## WORK TASK
Only the lines holding the word "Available" are wanted; copy each of them from the listing.

## RECORDED DATA
[Start of Attachment]
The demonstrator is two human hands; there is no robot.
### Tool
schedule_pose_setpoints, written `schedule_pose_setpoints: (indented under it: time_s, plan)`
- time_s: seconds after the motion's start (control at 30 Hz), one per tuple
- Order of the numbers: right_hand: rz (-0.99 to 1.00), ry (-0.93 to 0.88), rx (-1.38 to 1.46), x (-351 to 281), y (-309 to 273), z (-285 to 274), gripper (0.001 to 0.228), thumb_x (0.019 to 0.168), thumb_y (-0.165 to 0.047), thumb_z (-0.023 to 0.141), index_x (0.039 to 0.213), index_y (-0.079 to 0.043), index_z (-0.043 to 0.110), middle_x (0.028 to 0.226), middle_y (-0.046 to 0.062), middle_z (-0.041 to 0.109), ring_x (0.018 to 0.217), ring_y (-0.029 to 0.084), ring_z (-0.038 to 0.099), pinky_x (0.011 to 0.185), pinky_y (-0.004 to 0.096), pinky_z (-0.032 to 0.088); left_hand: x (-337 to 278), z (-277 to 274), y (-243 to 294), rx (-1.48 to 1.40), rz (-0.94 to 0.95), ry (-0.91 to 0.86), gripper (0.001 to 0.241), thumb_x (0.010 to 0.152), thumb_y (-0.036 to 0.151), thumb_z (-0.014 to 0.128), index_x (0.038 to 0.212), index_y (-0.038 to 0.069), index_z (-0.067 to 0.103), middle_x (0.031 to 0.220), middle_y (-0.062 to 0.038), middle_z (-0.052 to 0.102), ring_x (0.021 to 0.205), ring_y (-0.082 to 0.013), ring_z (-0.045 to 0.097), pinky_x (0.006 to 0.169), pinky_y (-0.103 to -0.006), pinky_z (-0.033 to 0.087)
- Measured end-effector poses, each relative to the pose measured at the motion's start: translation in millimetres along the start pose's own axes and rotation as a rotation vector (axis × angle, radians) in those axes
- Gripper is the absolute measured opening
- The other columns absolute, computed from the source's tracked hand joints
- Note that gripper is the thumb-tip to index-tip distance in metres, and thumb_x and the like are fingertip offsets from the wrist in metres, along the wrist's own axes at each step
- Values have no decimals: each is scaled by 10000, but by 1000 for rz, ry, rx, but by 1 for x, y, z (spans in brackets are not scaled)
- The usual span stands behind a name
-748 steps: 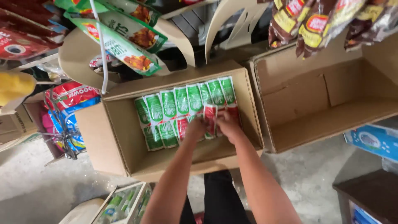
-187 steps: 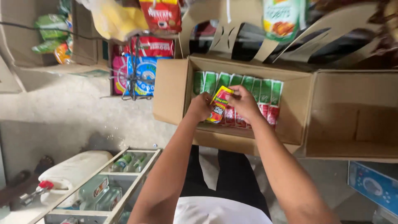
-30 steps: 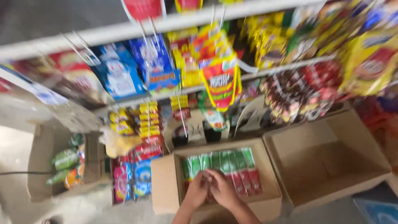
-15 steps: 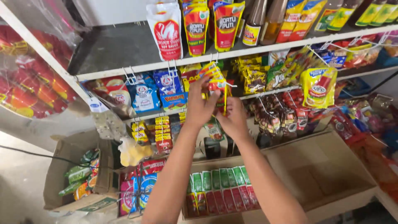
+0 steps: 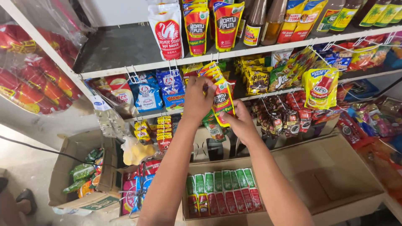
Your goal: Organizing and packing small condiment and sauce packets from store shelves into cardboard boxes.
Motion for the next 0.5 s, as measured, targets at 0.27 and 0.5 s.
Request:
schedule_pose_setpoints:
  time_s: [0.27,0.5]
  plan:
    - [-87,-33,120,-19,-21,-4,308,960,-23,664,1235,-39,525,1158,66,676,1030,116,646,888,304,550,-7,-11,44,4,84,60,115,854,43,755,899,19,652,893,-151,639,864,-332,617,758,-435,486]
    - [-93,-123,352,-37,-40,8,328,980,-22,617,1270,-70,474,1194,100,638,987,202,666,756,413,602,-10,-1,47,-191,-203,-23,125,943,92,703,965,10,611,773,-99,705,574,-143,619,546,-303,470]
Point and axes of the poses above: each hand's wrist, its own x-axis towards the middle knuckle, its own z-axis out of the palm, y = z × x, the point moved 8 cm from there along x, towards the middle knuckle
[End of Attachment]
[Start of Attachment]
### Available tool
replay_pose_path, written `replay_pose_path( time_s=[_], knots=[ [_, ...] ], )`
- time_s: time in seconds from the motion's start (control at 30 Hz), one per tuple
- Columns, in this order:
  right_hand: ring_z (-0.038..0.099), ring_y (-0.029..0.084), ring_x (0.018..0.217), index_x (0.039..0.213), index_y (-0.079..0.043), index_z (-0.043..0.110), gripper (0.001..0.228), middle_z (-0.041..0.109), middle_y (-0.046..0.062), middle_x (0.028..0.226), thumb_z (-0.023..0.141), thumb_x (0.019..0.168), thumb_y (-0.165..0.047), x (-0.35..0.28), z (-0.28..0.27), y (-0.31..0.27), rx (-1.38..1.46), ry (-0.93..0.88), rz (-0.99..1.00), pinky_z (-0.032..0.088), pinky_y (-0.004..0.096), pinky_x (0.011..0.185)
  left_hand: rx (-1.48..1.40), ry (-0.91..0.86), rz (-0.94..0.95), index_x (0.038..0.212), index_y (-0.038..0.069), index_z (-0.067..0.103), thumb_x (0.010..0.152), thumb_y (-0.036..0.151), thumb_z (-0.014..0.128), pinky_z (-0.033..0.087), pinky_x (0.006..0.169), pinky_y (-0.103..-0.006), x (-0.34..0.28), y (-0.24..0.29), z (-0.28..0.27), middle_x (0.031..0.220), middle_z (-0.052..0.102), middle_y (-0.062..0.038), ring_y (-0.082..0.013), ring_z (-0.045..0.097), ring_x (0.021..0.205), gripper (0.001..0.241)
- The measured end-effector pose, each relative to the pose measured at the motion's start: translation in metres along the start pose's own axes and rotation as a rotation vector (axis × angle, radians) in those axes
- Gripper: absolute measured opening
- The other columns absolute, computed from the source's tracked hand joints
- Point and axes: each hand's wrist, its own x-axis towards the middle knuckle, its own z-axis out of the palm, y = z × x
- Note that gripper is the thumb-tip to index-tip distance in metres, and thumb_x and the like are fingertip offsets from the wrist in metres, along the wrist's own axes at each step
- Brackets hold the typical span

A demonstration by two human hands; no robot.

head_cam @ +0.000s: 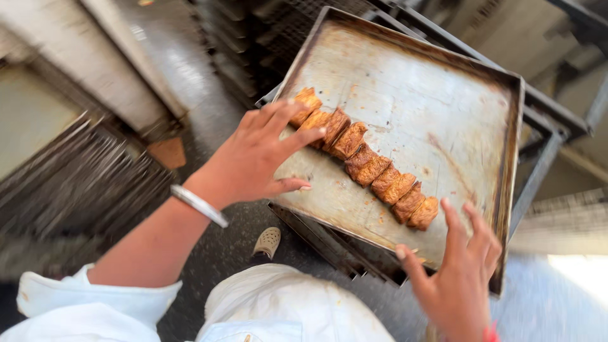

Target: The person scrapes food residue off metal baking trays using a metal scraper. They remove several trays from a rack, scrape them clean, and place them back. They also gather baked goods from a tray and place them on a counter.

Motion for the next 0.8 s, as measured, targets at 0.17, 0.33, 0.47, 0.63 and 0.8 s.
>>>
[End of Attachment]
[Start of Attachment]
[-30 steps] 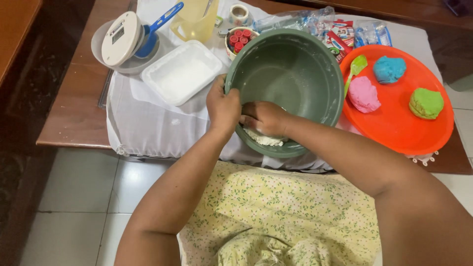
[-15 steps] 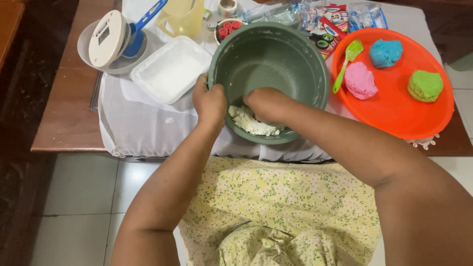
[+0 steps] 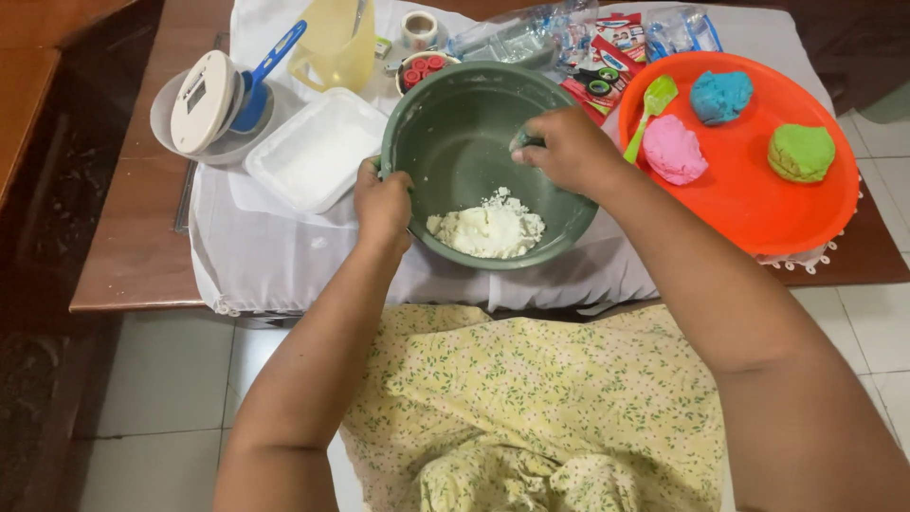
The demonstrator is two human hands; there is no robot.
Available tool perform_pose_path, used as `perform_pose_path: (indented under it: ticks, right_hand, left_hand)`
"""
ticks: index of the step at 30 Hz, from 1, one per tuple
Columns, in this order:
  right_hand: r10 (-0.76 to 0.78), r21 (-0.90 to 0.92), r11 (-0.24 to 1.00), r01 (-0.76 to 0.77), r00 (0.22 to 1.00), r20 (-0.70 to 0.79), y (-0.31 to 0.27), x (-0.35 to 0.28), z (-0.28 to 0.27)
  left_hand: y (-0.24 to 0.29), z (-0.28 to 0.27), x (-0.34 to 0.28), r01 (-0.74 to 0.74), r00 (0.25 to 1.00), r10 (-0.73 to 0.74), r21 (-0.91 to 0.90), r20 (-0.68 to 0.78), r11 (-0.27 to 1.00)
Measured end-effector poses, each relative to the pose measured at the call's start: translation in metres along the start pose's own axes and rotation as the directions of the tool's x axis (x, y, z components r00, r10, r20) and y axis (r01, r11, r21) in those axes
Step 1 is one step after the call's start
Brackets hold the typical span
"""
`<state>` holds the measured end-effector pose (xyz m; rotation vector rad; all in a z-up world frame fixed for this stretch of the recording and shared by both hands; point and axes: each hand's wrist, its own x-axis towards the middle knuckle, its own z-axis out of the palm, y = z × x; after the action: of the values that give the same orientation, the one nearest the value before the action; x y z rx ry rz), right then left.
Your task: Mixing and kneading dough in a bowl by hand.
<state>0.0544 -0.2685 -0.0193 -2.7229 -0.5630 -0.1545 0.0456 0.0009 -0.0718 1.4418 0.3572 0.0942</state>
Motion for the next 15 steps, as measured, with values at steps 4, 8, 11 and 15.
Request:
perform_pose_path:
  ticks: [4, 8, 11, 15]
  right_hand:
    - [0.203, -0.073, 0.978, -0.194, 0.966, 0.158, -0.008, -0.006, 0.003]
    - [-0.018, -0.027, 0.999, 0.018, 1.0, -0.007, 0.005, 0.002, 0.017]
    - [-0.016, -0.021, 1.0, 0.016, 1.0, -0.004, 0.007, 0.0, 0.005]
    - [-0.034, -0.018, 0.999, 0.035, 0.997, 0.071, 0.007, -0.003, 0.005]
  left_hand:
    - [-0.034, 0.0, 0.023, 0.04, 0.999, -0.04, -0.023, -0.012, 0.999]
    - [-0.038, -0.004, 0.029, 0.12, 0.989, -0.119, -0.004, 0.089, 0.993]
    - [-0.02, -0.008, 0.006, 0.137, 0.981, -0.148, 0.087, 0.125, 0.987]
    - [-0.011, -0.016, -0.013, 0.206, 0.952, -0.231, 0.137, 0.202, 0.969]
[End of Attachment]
## EXERCISE RESULT
### Available tool
Available tool perform_pose_path, used as `perform_pose_path: (indented under it: ticks, right_hand, left_hand)`

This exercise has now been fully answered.